Polish concerns were magnified by the strength and disposition of forces in the former Soviet Union. Russian troops withdrawn from Germany and Poland went to Kaliningrad, the isolated Russian province on Poland's northern border, and often remained there because the surrounding republics, Belarus and Lithuania, would not permit Russian troops to pass through their territory. The continued concentration of Russian armored, artillery, and infantry forces in Kaliningrad was a source of alarm for Poland in 1992. (Poland did not seek a change in the political status of Kaliningrad, however.) To the east, the armed forces in Ukraine's Carpathian Military District adjoining Poland exceeded Poland's entire combat strength in 1992 (although bilateral relations with Ukraine were quite friendly). Many Polish storage depots were located close to the borders of both Kaliningrad and Ukraine, making them vulnerable in case of attack from either direction.

Past territorial and military conflicts with Belarus, Lithuania, and Ukraine were confined increasingly to the memories of the older generations on all sides. Nevertheless, Belarus, remembering that the Treaty of Riga had divided that republic between Poland and Soviet Russia in 1921, still claimed the Bialystok region of eastern Poland, which was home to a substantial Belarusian population. And Ukrainian nationalists remembered the role of the Polish People's Army in helping the Soviet Union crush the anticommunist Ukrainian Resistance Army in 1947, as well as the interwar Polish hegemony in western Ukraine. The most divisive issue in Polish-Lithuanian relations was treatment of the Polish minority in Lithuania, estimated at 300,000 people in 1990. In 1991 and 1992, that well-organized minority pressed for autonomy, putting the Polish government in a difficult diplomatic position and blocking Poland's efforts to secure its eastern and northern borders from ethnic turmoil (see Other Former Soviet Republics , ch. 4).

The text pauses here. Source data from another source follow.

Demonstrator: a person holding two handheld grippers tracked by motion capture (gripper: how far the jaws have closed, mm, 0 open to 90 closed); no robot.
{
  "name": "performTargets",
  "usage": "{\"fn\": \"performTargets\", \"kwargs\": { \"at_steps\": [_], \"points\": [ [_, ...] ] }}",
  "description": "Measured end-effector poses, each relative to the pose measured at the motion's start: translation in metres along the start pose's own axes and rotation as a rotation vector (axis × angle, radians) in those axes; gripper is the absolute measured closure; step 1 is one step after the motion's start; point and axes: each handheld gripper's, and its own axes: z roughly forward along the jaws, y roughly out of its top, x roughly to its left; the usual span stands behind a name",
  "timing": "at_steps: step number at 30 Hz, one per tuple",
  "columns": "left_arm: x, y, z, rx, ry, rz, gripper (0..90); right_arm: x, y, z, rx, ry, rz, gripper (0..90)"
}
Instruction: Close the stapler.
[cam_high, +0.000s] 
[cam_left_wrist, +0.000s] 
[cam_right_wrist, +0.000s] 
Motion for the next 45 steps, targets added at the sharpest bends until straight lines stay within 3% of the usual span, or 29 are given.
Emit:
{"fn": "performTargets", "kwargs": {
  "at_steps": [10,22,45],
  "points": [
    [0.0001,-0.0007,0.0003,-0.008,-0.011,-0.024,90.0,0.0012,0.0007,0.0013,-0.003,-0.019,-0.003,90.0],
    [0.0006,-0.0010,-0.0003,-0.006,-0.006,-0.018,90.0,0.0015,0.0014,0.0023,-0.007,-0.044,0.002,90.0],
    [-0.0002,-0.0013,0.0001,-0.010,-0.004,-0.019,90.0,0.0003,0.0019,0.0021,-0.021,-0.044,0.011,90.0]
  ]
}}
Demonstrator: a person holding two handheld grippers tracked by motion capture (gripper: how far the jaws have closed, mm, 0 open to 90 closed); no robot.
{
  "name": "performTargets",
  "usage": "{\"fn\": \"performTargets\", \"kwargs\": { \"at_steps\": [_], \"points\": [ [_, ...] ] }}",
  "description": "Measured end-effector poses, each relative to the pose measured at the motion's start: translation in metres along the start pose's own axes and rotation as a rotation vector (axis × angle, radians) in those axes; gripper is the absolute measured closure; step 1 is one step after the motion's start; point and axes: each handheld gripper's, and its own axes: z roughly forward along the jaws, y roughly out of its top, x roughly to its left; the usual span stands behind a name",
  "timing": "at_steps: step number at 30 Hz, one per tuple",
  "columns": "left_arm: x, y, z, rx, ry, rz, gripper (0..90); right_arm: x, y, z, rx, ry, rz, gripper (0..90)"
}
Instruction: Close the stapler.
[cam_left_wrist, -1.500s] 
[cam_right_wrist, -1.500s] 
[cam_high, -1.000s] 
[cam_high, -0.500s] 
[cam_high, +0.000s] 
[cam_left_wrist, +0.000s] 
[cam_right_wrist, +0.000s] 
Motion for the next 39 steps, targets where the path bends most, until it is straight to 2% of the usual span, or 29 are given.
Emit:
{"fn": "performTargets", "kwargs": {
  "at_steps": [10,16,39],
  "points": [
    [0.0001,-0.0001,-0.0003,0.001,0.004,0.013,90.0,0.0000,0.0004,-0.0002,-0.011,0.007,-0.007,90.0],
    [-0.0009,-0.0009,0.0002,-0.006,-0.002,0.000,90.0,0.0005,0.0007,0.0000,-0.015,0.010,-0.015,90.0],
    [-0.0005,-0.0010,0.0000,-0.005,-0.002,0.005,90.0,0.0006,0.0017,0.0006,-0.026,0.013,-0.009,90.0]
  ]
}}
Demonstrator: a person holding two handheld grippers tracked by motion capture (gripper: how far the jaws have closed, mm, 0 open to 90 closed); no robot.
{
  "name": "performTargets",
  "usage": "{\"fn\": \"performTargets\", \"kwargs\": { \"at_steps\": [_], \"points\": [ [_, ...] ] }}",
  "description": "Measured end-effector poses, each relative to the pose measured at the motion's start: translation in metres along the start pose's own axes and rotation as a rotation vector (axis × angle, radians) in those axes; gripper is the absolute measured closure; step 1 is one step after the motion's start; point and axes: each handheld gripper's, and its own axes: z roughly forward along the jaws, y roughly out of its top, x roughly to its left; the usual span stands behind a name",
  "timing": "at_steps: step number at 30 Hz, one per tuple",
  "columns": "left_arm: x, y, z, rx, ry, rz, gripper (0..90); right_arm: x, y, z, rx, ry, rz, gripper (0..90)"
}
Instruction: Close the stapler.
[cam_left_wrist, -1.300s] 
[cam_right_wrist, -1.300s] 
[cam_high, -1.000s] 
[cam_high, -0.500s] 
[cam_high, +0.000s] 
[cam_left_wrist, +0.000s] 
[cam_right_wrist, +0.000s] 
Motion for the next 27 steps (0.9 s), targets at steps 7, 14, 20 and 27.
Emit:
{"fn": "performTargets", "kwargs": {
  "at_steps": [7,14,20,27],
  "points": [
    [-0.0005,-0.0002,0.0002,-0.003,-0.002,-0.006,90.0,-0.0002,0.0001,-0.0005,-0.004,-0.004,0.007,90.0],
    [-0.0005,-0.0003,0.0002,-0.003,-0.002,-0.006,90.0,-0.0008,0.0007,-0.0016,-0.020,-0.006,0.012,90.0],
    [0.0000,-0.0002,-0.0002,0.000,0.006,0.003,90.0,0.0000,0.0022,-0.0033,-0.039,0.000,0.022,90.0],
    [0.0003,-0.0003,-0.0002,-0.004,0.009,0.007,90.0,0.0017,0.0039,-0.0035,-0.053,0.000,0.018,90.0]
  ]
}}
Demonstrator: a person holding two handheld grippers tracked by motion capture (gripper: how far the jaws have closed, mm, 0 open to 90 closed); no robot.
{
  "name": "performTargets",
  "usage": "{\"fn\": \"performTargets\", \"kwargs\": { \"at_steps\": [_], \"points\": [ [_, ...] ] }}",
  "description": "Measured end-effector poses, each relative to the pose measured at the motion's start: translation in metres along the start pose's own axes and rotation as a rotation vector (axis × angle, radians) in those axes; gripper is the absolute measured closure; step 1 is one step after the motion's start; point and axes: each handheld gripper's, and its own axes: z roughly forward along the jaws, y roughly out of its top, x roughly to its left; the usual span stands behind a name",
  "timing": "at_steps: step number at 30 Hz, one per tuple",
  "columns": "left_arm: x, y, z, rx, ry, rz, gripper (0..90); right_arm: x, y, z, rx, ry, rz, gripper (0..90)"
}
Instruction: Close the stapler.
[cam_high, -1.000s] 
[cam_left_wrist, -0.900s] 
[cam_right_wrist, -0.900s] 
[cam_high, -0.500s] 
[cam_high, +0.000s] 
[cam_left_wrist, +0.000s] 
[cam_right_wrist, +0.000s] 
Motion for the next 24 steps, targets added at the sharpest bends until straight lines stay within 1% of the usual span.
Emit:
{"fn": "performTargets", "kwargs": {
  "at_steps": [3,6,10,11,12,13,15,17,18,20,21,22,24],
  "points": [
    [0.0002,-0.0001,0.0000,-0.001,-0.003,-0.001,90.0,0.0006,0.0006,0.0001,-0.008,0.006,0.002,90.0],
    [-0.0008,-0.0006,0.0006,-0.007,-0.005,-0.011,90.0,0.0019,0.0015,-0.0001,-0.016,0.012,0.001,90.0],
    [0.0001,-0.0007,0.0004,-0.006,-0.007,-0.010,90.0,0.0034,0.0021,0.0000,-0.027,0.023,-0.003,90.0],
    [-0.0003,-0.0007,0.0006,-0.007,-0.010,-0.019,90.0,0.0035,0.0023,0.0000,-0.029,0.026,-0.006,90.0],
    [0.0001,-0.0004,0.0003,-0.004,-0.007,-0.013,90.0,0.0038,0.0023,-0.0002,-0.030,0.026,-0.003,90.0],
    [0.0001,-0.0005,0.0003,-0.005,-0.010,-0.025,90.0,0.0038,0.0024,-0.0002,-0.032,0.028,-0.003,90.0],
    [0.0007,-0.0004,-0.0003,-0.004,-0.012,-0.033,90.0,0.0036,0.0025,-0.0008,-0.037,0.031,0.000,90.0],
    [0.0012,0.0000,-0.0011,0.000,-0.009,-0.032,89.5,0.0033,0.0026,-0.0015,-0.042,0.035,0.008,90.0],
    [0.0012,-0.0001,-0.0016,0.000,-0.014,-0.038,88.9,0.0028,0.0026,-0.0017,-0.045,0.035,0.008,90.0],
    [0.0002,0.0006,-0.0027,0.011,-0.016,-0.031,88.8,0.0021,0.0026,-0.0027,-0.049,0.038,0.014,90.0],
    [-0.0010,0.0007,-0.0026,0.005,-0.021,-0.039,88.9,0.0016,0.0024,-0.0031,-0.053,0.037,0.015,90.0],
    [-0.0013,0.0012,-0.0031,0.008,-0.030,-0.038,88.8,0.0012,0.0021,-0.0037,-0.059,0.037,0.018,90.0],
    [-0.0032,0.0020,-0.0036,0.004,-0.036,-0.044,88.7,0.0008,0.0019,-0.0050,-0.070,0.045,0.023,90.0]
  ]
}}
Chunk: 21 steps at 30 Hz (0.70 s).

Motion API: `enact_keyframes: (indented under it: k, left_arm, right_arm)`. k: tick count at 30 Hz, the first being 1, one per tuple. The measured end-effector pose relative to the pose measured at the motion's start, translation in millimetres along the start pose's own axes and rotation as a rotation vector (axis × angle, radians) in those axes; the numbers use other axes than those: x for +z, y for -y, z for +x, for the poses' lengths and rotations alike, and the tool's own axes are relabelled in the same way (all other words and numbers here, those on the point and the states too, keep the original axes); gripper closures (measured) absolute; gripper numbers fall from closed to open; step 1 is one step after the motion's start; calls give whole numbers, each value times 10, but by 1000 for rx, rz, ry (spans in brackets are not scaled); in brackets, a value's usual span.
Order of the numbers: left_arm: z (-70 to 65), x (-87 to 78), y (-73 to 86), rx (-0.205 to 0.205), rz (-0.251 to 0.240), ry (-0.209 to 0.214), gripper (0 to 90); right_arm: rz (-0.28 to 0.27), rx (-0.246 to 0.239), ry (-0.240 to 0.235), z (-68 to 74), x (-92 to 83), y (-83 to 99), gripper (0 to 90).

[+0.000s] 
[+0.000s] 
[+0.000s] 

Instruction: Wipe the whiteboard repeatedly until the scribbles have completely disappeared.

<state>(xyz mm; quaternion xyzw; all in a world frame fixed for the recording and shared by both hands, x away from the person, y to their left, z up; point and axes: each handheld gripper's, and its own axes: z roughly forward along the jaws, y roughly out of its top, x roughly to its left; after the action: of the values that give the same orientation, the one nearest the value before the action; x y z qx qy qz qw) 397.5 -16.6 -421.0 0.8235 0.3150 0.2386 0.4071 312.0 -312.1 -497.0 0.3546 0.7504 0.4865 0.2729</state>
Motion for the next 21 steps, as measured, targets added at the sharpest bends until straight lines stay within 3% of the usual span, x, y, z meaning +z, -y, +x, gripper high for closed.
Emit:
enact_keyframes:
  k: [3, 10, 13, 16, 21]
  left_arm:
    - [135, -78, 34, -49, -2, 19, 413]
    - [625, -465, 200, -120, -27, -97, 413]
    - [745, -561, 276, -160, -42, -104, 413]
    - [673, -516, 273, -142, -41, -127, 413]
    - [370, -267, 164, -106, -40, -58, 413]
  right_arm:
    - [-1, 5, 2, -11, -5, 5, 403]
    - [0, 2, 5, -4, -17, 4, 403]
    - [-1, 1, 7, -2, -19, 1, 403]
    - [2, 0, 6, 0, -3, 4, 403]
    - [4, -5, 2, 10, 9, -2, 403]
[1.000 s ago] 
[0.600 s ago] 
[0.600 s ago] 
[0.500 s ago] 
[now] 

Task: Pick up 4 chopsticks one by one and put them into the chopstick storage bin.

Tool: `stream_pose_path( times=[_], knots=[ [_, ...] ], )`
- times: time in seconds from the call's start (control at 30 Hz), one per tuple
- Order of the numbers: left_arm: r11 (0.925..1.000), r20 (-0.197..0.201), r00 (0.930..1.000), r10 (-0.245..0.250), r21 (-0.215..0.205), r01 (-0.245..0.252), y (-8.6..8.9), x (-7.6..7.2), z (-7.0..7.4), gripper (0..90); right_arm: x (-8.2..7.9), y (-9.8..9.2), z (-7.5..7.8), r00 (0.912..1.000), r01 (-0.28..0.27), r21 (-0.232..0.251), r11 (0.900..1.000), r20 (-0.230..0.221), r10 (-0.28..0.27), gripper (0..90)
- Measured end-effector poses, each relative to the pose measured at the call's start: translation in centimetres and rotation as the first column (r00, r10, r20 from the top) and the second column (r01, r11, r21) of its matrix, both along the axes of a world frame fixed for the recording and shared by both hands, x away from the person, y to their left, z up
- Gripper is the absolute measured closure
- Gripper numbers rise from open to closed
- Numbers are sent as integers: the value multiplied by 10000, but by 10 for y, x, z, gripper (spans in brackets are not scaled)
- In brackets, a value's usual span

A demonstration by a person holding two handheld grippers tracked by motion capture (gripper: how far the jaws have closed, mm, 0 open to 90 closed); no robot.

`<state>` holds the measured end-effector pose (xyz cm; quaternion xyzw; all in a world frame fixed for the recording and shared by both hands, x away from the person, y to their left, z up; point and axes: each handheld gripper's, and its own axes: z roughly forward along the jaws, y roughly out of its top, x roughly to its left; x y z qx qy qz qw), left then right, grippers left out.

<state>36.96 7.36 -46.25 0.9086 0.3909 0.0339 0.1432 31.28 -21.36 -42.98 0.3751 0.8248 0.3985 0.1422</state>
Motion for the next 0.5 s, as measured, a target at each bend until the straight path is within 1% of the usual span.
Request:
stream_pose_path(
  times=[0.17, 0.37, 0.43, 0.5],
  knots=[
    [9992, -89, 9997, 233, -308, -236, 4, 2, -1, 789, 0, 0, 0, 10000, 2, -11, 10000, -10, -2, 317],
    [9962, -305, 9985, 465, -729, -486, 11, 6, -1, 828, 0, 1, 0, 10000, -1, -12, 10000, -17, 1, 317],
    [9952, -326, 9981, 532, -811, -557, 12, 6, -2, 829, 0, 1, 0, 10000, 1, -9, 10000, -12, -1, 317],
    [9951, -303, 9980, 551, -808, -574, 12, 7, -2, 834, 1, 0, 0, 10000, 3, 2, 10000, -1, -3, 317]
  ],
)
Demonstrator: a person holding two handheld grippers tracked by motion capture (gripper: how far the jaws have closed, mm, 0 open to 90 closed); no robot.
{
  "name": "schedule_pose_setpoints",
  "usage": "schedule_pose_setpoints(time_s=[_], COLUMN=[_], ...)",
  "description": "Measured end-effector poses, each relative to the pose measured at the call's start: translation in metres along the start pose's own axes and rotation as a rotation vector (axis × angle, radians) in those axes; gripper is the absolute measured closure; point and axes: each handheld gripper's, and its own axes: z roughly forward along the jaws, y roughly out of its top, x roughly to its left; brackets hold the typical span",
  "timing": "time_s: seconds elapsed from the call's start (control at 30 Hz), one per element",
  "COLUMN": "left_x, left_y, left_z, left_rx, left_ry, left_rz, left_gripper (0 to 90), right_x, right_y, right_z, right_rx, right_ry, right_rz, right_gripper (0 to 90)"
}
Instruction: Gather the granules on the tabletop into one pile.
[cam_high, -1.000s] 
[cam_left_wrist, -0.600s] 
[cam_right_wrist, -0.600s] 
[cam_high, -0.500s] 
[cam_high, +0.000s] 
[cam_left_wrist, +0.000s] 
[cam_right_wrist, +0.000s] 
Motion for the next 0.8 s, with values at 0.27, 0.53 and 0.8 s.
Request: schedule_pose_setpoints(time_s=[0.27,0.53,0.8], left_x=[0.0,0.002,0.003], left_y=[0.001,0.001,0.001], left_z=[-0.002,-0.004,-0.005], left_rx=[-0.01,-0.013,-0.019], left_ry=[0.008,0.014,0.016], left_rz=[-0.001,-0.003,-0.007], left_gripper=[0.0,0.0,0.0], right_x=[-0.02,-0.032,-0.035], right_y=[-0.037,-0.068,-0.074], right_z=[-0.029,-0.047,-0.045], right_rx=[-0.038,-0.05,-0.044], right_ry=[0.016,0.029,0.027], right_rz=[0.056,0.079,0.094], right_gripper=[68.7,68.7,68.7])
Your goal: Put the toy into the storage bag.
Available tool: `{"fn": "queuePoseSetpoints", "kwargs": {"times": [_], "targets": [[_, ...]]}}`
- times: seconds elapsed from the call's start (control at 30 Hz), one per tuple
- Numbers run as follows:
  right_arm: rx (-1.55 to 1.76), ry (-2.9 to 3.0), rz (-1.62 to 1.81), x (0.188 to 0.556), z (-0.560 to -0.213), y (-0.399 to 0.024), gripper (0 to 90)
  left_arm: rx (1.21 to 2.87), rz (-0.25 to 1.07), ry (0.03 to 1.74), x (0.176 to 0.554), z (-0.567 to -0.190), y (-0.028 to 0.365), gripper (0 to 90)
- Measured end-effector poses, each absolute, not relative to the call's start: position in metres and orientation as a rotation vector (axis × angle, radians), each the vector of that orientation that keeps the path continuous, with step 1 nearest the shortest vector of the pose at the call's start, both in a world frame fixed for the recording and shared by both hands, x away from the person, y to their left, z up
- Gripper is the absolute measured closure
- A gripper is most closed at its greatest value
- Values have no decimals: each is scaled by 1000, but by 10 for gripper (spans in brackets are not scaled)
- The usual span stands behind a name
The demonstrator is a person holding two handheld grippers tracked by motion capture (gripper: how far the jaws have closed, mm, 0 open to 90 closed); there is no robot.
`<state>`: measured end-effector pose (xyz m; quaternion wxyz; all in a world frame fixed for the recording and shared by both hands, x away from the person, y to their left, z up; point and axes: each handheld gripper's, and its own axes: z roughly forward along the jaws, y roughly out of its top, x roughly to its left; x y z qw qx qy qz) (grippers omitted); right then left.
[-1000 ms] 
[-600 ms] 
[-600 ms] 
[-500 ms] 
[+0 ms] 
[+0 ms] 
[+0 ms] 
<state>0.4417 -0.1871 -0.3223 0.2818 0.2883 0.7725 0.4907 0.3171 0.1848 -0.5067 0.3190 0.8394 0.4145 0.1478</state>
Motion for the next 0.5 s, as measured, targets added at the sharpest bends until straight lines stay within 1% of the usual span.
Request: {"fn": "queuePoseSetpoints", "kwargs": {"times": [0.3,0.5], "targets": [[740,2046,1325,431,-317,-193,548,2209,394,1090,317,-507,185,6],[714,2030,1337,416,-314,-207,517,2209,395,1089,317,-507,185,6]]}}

Poland's evaluation of Germany's position was more reassuring. In the early 1990s, Polish policy makers saw the newly reunified Germany's strong commitments to NATO and the European Community (EC--see Glossary), the German national outlook, and continued deemphasis of the German military as indicators that Germany would remain a benign neighbor through the 1990s. Poles increasingly perceived the threat from Germany as one of economic rather than military domination. Accordingly, Poland's best defense appeared to lie in forming closer ties with the traditionally robust German economy and reinvigorating the Polish political system rather than in strategic military planning. Doubts about Germany's long-term territorial goals were revived briefly in 1990 when Germany hesitated in accepting the Oder-Neisse Line as a permanent border between the two countries, but tensions were eased by the signing of a border treaty in mid1990 and a Polish-German friendship and cooperation treaty in late 1991 (see fig. 12; Germany , ch. 4). In pursuing closer German ties, however, Poland cautiously soothed Russian perceptions that a new alliance might be forming to its west.